Second, minimal doesn’t mean you’ve banned debugging. Distroless provides debug image variants that include a BusyBox shell so you can enter the container when you deliberately choose to do so, and it shows how to run a debug image with a shell entrypoint. That gives you a controlled break-glass approach: keep production images lean by default, and reach for debug variants when you genuinely need a shell.
This matters for adoption because it lowers the emotional cost of change. Teams resist minimal images when they fear losing visibility. Debug variants give you an answer that’s practical and controlled. You still have a tool when you need it, but you stop carrying that tool everywhere, all the time.
At today’s container scale, the win isn’t just a smaller image; it’s a workflow you can keep repeating without accumulating mess. Distroless images give you a clear definition of what belongs in production, multi-stage builds give you a friendly on-ramp and verification plus sensible debug options keep the day-to-day experience practical.

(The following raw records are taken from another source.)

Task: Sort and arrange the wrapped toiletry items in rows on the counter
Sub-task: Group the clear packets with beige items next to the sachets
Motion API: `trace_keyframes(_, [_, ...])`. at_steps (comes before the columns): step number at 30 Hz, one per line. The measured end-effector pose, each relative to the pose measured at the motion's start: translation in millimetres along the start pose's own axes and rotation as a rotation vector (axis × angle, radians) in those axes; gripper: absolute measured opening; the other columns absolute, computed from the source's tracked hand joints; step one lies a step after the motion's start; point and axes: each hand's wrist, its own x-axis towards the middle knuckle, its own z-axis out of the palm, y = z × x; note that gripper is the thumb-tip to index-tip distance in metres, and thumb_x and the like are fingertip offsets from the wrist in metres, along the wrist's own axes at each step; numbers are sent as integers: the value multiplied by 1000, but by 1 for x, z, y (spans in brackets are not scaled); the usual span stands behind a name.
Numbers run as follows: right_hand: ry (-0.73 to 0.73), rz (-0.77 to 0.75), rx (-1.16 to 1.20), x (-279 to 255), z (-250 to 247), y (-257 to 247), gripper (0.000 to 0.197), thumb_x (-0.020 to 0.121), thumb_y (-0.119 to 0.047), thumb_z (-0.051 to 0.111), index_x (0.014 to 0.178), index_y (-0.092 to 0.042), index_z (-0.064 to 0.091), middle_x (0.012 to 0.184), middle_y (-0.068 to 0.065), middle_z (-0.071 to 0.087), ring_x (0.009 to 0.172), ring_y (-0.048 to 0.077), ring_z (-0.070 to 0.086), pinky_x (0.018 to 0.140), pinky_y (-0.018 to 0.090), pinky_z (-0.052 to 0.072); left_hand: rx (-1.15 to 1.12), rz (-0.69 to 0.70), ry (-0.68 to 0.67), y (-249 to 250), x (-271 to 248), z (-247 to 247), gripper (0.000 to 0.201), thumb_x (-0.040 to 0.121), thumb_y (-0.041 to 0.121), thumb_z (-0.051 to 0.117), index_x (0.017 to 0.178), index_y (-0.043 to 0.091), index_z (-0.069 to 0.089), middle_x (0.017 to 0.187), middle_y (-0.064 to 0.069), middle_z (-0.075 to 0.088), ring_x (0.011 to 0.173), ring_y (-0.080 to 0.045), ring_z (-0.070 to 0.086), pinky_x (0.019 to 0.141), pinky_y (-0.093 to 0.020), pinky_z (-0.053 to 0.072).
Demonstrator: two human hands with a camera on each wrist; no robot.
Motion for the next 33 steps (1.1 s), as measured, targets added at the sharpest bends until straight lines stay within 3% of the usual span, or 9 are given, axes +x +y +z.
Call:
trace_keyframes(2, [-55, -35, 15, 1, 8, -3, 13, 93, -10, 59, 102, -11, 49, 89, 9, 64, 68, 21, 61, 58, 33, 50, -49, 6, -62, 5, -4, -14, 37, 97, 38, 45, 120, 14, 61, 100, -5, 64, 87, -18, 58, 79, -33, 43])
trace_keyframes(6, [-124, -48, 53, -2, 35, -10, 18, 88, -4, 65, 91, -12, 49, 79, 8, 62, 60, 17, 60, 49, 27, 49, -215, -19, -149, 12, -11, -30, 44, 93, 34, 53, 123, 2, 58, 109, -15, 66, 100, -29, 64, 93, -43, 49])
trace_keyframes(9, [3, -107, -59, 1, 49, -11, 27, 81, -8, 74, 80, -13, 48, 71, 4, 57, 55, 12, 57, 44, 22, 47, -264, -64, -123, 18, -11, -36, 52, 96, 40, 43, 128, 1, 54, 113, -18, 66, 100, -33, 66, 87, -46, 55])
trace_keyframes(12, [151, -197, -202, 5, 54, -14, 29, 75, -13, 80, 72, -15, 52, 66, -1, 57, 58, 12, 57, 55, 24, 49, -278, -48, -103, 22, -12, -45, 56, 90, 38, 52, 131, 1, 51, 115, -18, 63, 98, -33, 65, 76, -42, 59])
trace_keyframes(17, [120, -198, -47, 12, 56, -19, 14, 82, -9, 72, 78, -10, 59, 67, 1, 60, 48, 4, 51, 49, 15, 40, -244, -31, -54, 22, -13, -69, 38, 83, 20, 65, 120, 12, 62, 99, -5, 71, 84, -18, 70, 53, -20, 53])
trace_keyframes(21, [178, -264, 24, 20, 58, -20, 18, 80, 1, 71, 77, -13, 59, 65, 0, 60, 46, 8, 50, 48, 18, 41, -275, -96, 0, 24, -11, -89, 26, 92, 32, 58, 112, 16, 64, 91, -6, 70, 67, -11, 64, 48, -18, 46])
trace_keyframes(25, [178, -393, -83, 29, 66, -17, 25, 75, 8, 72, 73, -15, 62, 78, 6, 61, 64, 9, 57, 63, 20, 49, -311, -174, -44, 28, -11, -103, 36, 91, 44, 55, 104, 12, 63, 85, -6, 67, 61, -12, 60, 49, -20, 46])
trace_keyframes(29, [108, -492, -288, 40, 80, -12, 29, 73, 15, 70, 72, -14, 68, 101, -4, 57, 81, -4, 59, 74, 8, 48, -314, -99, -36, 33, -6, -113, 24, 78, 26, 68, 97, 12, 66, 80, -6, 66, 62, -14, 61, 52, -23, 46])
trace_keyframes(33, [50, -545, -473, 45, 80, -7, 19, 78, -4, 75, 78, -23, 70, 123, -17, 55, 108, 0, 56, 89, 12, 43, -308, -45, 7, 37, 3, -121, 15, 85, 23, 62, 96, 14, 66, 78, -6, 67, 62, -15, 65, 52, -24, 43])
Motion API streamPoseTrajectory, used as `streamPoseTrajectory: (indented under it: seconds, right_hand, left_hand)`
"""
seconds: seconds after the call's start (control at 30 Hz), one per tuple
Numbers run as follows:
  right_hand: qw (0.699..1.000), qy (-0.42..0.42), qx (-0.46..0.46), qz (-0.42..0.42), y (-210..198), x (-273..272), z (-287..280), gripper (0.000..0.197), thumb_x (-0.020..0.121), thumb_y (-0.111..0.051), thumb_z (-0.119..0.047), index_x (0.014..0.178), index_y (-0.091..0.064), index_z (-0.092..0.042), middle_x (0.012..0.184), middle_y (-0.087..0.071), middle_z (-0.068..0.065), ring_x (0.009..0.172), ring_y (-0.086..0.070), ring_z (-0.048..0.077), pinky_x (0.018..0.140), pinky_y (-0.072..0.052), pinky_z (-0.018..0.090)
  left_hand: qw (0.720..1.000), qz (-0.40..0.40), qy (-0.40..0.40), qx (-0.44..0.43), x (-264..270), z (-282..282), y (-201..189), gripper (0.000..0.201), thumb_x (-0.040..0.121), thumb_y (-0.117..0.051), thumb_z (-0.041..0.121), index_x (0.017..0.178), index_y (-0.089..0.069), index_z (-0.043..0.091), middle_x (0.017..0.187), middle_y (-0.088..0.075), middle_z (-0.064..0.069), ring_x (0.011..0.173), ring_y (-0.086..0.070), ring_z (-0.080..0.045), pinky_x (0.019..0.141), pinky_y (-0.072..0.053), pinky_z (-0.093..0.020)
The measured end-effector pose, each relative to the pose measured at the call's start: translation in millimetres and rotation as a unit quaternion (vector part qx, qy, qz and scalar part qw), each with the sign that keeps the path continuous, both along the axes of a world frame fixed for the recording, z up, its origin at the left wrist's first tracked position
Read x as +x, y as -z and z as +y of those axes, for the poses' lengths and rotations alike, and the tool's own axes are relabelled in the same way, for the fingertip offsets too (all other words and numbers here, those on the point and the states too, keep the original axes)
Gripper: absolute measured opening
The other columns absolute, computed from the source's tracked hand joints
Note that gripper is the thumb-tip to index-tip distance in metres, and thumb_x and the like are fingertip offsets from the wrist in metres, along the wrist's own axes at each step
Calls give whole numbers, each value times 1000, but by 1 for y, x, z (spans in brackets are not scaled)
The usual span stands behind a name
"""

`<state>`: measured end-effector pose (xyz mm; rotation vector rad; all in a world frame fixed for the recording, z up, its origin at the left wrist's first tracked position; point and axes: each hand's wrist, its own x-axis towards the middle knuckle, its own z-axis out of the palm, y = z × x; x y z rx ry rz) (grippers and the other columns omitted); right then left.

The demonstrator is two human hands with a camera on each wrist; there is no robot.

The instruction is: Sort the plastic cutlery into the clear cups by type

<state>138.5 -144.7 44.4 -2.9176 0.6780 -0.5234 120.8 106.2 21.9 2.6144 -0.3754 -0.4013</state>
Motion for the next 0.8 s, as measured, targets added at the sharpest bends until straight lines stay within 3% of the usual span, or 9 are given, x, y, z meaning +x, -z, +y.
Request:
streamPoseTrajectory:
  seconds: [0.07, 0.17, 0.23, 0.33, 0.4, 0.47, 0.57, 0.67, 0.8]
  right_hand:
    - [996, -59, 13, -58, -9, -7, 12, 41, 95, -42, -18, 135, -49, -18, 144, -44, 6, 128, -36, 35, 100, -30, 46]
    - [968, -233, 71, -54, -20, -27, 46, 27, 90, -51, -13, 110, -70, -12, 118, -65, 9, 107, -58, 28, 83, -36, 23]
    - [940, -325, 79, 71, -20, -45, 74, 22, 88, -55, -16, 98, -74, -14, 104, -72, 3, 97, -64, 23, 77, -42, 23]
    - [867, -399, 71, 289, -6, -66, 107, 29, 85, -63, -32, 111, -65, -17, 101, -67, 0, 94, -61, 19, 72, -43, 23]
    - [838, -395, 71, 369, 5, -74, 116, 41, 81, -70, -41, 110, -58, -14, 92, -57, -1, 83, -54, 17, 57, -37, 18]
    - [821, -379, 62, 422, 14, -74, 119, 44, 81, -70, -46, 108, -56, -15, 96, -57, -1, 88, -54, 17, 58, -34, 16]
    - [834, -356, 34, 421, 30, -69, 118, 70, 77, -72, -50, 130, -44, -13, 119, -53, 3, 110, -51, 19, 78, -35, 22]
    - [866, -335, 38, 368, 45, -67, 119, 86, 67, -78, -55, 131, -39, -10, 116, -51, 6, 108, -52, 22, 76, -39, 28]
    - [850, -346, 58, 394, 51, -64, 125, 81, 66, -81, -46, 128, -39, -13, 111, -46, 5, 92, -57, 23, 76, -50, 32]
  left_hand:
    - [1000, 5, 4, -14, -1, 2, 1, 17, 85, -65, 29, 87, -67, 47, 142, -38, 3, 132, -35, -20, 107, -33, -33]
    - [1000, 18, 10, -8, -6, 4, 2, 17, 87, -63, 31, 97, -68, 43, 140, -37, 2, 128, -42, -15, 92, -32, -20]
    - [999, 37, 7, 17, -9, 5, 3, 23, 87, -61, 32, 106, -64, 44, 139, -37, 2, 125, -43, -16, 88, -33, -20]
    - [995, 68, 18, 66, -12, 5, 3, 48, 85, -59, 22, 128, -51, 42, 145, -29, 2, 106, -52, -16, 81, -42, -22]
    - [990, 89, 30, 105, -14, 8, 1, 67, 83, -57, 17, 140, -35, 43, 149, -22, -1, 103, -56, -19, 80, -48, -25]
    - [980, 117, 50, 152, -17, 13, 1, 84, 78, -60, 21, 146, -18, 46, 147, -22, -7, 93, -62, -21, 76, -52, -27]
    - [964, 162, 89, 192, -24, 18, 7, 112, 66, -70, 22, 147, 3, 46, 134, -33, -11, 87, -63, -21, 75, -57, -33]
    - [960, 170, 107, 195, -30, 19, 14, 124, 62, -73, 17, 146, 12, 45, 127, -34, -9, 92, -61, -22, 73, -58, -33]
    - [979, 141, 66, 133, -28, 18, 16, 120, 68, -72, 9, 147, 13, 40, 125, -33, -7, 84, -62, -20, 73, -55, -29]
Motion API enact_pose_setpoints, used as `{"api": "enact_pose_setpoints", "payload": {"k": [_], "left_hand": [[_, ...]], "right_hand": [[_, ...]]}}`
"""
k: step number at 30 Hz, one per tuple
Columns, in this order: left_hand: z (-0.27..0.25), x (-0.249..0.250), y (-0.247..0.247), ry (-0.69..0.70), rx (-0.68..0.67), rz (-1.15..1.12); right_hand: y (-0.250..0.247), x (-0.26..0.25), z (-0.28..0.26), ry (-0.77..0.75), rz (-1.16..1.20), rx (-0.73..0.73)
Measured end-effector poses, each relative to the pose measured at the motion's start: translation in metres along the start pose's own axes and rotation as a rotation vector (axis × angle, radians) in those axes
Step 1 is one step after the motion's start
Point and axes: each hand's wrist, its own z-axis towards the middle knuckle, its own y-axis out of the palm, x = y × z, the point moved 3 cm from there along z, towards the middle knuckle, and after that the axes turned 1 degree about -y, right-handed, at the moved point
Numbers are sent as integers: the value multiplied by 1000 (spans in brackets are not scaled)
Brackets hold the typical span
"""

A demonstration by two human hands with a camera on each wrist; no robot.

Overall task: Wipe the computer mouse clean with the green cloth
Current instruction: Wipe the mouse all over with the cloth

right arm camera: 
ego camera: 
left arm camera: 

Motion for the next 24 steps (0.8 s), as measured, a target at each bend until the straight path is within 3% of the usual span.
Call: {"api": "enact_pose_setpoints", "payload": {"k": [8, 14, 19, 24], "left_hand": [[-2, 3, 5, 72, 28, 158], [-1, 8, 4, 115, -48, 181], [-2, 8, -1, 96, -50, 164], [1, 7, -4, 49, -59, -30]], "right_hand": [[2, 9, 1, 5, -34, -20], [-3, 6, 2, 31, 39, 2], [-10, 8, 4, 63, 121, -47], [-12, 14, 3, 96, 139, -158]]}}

If you want a clean starting point, keep it simple and make it routine:
- Adopt a multi-stage build so your build tools stay out of the final runtime image.
- Use vector-form entrypoints so distroless containers start consistently without relying on a shell.
- Verify base images with the distroless-supported keyless cosign approach before you build on top.
- Keep your container tooling current to avoid OCI manifest compatibility surprises, and use debug variants when you genuinely need a shell.
Do those four things, and you’re not just making images smaller. You’re making your production artefacts easier to explain, easier to reproduce and easier to trust, which is a solid place to be when containers are already widely used in production.